## What you have to do:
Copy all the lines of the data that include the word "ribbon".

Items listed in a dataset
┌──
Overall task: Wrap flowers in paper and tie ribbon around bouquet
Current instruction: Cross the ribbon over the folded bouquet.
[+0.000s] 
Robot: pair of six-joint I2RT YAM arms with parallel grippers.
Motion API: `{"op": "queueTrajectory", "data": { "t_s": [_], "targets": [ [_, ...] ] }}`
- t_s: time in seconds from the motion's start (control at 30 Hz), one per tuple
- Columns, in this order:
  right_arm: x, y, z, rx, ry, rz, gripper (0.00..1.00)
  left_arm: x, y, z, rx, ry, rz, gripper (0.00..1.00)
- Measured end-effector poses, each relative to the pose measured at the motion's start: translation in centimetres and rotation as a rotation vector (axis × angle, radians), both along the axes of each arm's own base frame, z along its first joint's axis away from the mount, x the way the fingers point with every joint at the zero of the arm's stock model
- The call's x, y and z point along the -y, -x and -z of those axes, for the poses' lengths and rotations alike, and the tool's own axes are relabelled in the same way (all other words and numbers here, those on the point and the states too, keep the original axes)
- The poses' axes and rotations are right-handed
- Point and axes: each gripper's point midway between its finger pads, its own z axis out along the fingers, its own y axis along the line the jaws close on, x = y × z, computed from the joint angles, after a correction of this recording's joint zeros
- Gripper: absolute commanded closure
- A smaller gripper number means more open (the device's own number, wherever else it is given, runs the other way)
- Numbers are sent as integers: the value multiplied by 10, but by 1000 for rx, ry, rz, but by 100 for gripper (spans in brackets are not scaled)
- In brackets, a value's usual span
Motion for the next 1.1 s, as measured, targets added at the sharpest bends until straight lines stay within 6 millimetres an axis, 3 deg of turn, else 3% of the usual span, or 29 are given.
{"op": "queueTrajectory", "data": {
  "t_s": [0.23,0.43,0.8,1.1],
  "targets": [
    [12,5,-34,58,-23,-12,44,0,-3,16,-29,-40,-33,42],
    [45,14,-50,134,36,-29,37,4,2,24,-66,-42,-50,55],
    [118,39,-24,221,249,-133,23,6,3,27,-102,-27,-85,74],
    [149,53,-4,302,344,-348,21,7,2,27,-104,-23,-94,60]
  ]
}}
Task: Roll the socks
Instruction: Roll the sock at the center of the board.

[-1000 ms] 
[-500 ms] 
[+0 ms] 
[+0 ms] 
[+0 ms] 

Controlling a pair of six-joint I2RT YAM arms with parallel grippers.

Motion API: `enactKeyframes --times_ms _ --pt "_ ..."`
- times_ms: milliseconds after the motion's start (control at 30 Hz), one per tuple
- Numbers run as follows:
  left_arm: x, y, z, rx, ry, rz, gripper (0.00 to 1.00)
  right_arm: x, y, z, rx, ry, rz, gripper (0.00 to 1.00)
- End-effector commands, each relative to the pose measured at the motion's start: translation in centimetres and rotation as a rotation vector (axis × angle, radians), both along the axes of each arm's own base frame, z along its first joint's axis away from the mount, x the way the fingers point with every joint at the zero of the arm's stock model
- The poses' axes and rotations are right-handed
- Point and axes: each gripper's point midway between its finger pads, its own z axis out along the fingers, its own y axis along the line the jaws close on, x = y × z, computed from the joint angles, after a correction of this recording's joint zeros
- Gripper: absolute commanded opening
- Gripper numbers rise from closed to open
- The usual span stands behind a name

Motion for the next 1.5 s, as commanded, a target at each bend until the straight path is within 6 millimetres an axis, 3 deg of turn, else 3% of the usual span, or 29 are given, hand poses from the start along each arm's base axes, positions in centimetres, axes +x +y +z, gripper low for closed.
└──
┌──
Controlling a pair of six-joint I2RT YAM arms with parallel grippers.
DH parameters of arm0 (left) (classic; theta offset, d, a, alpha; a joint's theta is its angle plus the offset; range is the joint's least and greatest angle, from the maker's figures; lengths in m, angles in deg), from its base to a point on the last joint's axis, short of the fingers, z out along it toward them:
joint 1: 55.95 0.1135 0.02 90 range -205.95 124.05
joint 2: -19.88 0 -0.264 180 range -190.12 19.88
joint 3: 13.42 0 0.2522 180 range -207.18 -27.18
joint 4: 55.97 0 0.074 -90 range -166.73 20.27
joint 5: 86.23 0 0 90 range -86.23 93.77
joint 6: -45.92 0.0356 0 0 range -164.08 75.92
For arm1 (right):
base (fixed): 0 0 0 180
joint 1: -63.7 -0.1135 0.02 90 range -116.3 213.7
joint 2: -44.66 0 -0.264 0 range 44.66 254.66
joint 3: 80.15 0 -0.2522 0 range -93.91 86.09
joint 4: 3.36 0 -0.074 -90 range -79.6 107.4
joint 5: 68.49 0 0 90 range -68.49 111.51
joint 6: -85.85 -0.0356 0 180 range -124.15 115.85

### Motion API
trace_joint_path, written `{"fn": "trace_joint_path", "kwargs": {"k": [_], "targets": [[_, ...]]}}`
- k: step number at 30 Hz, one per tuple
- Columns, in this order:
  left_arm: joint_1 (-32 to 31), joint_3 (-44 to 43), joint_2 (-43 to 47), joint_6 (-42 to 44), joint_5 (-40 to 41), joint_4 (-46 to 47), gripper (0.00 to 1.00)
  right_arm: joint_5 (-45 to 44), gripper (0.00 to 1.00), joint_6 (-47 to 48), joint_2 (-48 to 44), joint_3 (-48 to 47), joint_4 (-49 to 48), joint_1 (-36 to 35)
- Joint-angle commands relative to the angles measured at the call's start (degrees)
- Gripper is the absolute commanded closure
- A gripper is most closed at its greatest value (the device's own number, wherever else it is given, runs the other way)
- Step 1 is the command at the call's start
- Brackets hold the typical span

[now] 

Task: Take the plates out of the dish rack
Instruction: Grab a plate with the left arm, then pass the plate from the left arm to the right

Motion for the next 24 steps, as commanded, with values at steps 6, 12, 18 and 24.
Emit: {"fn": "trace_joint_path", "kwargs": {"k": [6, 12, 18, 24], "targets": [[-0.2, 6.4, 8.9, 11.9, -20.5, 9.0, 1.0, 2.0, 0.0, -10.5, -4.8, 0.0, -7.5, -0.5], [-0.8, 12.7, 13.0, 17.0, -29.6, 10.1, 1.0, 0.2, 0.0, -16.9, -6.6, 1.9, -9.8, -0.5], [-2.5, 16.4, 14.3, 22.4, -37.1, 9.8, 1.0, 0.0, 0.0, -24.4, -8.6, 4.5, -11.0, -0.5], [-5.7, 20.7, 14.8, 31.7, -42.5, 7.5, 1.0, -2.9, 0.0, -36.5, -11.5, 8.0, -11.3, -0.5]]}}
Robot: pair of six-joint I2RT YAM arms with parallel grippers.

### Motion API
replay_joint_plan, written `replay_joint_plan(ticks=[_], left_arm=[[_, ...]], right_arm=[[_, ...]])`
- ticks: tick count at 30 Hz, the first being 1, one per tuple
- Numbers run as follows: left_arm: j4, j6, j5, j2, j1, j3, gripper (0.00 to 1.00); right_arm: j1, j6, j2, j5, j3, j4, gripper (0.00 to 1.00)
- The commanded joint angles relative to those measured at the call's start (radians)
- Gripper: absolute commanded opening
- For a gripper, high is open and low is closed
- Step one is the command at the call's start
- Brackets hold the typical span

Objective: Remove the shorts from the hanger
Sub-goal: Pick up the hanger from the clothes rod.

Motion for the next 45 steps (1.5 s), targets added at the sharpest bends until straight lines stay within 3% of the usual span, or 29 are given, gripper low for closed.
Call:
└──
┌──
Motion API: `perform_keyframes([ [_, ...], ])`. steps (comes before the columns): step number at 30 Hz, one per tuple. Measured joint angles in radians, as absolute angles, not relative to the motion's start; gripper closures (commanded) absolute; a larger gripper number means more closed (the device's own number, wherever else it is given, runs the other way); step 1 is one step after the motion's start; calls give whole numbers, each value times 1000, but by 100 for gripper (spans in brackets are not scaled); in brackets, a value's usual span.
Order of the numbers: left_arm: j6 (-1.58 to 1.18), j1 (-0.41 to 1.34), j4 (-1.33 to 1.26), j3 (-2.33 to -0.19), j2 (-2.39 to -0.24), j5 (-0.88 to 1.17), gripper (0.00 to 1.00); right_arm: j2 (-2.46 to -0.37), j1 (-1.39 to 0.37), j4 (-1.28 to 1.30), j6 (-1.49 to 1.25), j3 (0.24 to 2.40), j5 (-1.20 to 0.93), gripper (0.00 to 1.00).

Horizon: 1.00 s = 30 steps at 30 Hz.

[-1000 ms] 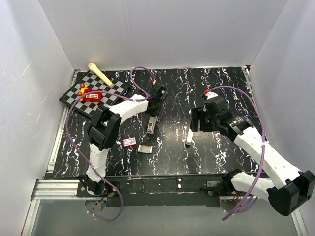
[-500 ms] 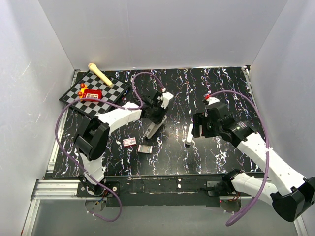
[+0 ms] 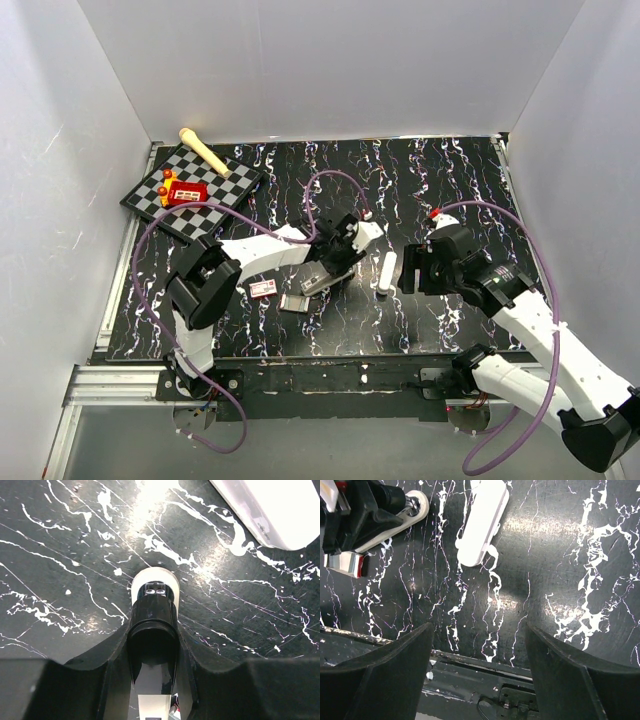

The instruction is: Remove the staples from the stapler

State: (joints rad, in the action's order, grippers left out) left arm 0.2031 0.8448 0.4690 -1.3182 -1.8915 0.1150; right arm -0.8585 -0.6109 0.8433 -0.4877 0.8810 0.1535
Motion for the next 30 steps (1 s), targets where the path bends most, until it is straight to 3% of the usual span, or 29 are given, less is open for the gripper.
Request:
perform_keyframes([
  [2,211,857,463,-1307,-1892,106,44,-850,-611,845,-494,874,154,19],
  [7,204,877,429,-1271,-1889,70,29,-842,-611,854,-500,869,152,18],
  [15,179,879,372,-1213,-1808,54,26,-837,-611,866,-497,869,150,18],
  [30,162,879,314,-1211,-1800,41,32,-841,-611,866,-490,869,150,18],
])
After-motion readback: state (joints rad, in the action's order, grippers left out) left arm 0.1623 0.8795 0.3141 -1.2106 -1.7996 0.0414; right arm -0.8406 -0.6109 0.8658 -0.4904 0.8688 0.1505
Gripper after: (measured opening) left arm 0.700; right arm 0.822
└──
## Result of the exercise:
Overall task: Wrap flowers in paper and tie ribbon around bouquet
Current instruction: Cross the ribbon over the folded bouquet.

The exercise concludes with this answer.